EXERCISE BRIEF: Report, as a single number, how many lines of the records contain the word "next".

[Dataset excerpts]
'''

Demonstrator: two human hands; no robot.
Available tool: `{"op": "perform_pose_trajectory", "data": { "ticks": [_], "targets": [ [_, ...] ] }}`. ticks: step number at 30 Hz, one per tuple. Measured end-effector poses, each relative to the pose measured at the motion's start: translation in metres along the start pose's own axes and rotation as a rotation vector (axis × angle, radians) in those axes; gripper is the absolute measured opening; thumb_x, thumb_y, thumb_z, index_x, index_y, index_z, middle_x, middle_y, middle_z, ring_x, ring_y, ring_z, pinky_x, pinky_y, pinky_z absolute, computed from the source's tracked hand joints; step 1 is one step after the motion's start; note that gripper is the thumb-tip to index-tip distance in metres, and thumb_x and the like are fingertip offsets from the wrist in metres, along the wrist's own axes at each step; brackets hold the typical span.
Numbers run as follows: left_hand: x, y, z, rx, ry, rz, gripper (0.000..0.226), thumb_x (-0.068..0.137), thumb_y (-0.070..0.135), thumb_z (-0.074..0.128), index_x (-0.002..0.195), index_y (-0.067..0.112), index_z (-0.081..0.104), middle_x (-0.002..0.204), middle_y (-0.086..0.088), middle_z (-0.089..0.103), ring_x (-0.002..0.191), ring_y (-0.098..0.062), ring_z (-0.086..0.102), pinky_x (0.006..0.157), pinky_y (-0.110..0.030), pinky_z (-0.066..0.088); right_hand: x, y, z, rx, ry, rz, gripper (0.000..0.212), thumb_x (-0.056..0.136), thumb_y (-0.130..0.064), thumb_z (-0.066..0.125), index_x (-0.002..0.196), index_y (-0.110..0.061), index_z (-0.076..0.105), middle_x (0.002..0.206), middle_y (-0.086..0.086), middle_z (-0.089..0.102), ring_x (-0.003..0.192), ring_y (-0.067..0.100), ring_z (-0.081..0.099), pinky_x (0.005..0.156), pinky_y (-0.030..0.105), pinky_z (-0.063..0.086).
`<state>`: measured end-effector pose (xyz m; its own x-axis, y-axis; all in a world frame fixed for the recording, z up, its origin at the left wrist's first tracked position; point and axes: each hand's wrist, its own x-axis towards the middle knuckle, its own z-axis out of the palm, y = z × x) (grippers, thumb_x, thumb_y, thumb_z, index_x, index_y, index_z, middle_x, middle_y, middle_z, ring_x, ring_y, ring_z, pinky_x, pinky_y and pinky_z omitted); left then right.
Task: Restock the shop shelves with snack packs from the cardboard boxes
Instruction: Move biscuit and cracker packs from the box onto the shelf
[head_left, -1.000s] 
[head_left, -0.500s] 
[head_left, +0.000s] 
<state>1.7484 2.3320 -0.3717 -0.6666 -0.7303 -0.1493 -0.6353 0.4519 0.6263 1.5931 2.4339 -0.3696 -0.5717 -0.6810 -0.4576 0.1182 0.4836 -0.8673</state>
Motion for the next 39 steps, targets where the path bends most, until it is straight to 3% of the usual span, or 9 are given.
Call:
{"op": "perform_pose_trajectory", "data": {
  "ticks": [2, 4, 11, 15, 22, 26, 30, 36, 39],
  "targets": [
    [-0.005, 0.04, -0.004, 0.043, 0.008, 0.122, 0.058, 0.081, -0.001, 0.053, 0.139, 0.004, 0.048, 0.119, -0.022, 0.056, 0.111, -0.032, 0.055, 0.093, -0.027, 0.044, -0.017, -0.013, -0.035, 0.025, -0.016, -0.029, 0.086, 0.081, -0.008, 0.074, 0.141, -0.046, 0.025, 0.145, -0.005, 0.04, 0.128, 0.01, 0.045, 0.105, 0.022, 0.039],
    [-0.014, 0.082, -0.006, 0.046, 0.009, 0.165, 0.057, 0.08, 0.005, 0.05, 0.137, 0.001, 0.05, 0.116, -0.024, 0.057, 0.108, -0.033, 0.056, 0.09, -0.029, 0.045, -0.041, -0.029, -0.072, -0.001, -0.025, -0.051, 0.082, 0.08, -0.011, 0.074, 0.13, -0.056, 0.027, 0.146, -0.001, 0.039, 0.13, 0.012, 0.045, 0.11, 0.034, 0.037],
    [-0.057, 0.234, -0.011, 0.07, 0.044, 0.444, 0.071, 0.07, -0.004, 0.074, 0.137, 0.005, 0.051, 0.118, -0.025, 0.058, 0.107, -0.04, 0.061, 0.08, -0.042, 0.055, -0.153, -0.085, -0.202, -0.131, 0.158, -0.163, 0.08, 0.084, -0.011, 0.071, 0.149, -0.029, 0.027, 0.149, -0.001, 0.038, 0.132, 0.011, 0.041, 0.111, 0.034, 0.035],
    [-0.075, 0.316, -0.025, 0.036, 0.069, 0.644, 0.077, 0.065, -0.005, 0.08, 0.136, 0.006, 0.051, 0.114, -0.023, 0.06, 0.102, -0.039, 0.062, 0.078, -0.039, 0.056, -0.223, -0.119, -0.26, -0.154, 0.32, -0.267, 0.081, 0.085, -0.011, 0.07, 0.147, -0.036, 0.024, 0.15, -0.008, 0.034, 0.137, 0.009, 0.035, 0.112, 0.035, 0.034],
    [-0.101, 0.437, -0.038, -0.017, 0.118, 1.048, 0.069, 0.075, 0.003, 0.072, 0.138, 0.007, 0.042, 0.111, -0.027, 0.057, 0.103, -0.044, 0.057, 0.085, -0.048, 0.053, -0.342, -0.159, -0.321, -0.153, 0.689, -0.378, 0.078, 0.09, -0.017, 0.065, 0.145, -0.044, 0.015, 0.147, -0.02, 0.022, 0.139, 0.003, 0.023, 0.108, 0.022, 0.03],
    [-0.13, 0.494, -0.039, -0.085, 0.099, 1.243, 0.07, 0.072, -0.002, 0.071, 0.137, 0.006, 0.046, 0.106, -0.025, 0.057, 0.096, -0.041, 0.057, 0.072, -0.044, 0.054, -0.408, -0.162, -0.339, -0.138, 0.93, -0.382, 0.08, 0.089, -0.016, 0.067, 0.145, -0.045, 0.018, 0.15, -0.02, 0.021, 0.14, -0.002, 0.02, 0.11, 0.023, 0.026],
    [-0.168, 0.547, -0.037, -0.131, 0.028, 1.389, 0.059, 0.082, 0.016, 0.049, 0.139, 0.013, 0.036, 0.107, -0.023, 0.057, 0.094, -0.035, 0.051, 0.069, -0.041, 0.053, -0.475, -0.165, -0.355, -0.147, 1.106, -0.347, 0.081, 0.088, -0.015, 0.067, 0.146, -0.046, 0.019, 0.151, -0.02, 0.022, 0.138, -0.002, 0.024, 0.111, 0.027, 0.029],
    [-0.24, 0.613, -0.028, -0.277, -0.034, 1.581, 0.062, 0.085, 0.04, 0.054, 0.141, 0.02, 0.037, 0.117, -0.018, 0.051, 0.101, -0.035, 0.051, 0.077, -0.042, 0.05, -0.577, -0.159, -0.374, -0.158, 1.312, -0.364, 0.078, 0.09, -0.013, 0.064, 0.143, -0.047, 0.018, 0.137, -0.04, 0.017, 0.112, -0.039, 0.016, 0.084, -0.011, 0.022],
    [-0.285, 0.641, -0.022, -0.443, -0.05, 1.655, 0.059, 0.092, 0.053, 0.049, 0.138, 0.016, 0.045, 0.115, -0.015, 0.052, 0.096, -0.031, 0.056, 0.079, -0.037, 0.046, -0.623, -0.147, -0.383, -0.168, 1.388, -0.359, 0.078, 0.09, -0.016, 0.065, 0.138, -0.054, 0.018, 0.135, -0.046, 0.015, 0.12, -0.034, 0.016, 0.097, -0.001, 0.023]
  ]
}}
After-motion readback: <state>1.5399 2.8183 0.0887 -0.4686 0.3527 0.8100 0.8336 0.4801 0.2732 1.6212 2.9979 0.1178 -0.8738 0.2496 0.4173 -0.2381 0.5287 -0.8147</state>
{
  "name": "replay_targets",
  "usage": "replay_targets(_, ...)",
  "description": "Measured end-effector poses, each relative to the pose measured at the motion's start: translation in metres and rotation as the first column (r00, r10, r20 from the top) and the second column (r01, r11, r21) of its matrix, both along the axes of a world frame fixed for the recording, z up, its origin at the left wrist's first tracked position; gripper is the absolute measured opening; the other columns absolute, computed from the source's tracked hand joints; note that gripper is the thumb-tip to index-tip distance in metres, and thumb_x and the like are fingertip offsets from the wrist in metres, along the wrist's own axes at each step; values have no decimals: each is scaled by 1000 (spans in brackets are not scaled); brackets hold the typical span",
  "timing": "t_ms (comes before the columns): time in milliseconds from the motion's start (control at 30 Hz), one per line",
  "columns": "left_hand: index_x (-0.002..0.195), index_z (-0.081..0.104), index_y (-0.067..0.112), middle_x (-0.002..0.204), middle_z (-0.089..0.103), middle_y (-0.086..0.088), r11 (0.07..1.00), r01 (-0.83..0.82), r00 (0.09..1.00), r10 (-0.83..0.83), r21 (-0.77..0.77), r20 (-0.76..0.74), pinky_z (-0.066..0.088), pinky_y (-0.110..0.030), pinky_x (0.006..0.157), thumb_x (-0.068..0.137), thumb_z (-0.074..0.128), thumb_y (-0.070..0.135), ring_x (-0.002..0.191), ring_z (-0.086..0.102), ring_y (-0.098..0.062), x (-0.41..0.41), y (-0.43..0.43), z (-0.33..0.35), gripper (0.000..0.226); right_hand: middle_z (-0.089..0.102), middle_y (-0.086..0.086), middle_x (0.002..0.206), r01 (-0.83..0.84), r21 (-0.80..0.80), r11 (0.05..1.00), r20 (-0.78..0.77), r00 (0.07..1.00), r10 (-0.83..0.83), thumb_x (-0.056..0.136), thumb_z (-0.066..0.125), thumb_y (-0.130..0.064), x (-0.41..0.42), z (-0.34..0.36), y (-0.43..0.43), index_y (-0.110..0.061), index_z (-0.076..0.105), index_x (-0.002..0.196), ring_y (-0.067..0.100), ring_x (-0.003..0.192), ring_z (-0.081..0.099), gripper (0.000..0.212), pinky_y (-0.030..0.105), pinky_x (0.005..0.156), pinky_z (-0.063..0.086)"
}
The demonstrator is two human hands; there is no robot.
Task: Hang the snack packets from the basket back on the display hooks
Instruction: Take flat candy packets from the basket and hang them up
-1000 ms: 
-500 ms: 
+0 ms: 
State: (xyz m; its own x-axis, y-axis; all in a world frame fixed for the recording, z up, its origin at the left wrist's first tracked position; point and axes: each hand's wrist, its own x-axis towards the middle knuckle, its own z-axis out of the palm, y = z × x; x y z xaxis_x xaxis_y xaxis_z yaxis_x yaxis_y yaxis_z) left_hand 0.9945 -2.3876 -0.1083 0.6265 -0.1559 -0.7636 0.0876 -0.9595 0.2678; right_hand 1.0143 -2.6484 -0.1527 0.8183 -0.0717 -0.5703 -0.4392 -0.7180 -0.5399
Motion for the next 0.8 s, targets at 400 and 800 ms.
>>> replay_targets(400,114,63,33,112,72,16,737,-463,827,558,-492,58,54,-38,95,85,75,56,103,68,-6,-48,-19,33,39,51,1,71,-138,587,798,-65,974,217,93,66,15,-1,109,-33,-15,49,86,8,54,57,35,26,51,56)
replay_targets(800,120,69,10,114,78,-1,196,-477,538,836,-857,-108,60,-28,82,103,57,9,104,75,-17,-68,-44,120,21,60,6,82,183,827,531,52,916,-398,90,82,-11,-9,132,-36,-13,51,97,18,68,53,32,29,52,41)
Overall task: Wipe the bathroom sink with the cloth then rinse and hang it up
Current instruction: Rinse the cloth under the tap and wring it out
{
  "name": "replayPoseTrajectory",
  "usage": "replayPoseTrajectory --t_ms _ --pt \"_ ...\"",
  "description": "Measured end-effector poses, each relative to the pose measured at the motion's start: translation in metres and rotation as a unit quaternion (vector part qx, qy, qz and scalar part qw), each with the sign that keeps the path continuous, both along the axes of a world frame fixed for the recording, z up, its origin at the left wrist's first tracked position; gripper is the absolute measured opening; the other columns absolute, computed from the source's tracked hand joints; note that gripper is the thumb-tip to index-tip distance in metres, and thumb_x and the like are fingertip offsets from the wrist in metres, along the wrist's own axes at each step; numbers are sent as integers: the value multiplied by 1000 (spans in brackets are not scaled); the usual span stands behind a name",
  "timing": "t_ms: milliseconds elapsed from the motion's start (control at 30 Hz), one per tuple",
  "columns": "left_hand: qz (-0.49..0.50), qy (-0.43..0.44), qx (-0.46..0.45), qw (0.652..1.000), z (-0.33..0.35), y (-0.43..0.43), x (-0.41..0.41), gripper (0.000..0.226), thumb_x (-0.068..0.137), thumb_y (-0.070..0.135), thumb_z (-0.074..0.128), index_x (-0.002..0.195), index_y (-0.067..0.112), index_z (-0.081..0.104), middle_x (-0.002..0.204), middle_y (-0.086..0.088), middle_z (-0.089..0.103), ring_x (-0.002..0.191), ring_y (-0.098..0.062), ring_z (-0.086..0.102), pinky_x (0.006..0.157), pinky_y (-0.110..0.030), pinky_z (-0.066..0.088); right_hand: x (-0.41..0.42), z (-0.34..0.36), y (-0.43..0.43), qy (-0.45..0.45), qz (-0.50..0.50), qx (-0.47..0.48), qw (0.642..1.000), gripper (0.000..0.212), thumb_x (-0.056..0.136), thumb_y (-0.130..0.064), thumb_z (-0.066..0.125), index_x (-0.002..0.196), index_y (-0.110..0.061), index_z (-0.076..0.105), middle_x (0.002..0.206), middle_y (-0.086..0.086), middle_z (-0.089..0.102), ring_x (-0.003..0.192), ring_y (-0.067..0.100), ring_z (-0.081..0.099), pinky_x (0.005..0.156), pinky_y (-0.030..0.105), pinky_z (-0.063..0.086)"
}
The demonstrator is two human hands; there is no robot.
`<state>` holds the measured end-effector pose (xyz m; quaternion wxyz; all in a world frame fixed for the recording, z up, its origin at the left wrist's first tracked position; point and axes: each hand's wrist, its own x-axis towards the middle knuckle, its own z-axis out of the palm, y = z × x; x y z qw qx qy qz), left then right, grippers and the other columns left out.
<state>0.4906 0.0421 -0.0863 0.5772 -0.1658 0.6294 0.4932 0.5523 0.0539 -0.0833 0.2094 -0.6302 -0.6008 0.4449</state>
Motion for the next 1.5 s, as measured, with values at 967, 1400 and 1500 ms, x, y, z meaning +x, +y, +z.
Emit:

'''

WRITTEN SOLUTION: 3